Forty Years Licensed
Phil Kane posted on Fri, 26 Oct 2007 16:08:04 EDT
On Fri, 26 Oct 2007 14:34:11 EDT, Michael Coslo wrote:
At least with the band plans, the better question for the test would be
to see if the testee knew where to look them up.
Another approach would be to have a sample chart with the segments
labeled by their emission designators, such as A1A or J3E, and ask for
the segment allowed to Phone or Morse, or Data, etc.
This would be independent of "real life" band plans or regulations,
which are subject to frequent changes, and would test another phase
of the knowledge of The Compleat Ham.
"Compleat Ham?" :-) 'Armour plated?' Or Farmer John? :-)
The California Bar Exam does just that - they give you a set of laws
and a fact pattern and you have to write something - an argument, a
petition, etc based on those, not on "real life" which can be
something different depending on the latest court cases.

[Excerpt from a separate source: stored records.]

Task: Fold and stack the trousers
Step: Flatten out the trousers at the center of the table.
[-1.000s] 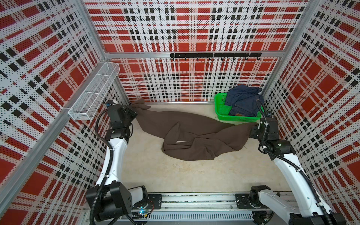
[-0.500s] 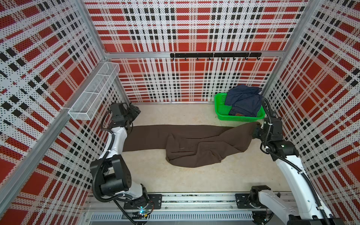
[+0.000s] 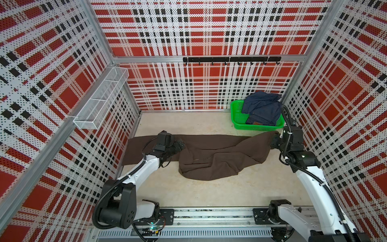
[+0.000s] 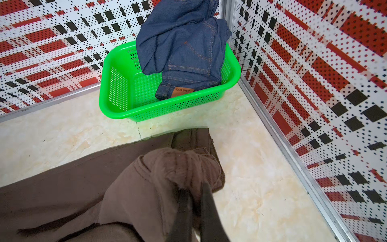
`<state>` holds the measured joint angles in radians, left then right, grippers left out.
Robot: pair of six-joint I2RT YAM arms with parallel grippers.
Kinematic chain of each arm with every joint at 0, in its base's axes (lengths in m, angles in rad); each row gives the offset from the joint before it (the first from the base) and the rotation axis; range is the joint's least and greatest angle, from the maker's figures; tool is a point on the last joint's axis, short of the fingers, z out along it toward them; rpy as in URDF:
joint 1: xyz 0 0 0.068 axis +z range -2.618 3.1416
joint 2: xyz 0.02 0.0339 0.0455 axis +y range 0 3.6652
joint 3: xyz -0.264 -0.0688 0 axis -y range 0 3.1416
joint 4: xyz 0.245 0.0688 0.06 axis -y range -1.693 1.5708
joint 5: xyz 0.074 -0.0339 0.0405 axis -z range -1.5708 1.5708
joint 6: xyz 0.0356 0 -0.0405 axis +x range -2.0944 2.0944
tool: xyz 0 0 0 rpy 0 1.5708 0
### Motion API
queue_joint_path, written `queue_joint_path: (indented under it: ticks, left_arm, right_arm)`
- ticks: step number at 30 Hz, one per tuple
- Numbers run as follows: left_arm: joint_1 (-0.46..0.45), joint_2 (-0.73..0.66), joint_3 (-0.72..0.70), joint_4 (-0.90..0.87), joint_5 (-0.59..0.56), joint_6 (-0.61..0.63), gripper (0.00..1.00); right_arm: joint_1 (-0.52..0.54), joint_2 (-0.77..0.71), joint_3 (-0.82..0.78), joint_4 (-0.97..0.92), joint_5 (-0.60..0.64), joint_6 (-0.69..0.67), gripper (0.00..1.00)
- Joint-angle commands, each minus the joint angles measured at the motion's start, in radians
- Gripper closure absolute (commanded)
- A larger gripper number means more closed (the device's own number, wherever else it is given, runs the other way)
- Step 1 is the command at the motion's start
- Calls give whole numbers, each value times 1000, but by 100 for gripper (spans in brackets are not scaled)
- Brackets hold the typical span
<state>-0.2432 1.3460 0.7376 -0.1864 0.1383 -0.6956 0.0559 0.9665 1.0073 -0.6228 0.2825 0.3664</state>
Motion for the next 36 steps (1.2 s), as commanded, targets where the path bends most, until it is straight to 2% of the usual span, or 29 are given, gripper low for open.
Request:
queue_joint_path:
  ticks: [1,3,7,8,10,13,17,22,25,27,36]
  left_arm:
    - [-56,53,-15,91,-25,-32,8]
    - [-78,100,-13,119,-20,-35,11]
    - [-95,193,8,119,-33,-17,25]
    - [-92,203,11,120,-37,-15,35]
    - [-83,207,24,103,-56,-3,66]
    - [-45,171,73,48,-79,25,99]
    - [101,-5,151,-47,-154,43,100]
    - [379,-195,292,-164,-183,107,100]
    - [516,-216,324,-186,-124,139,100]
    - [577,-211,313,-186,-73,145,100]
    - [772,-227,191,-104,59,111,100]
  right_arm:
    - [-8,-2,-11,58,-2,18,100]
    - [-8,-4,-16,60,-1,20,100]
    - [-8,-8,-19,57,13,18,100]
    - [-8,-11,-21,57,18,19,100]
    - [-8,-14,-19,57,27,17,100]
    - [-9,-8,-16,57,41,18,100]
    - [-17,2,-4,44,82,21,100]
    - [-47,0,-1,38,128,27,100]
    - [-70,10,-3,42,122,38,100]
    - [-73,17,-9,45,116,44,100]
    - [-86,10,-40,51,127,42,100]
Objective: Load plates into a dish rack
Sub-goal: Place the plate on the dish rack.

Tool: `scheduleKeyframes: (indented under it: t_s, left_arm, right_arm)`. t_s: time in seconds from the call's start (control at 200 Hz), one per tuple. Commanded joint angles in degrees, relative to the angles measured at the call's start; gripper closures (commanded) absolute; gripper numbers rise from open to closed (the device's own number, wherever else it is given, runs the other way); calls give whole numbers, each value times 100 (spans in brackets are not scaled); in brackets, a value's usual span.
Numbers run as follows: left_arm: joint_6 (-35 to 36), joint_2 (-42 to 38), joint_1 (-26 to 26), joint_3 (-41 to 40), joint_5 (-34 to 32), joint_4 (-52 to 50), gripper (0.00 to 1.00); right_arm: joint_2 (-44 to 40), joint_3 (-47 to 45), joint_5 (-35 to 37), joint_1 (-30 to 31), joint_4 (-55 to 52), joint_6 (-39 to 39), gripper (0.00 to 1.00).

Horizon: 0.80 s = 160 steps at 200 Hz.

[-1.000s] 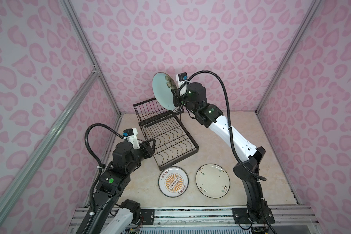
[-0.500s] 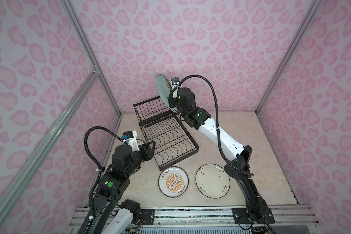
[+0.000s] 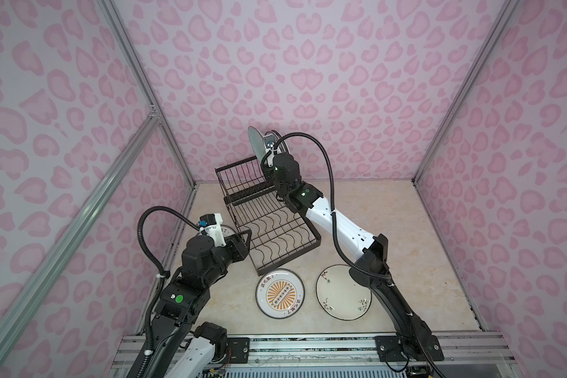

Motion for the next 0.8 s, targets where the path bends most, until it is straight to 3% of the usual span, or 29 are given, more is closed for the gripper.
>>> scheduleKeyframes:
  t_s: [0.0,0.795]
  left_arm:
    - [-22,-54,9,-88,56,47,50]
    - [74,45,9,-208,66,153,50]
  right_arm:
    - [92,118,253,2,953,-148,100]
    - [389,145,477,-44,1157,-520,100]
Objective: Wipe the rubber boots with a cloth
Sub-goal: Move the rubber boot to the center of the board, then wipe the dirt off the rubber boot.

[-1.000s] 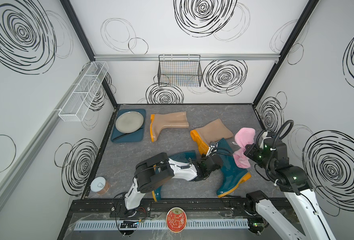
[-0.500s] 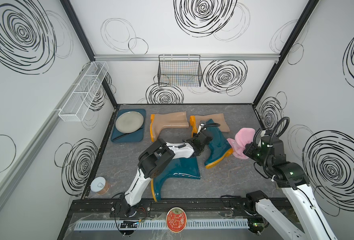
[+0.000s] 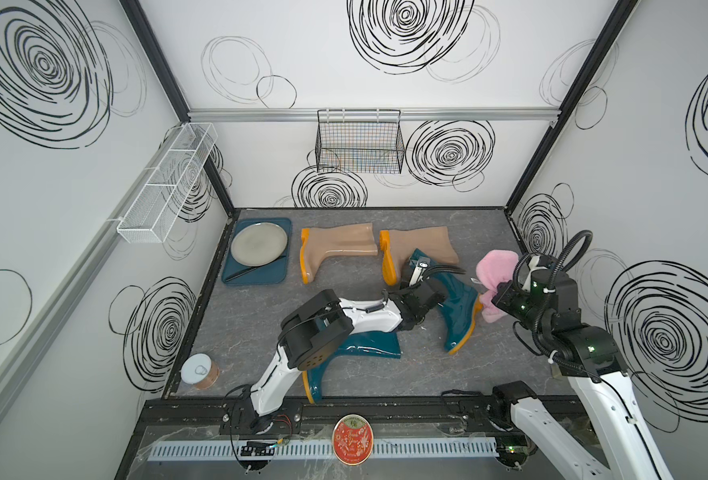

With all due respect, Phil, a Bar Examination is for a professional
license, not an amateur radio license. No one is expecting the
theory part to be taken from a state Professional Engineer license,
yet that would be as applicable in the same sense, yes?.
While there is so much hoo-hah about 'privatization' of amateur
radio examinations, the NCVEC are all composed of licensed
amateurs. They seem to have done good in the last two
decades and one can communicate with them about what
should be the questions. Could anyone but the FCC discuss
things about the FCC amateur radio test questions before
privatization? I ask because I was unaware that there was any
possibility of suggesting anything about that before privatization.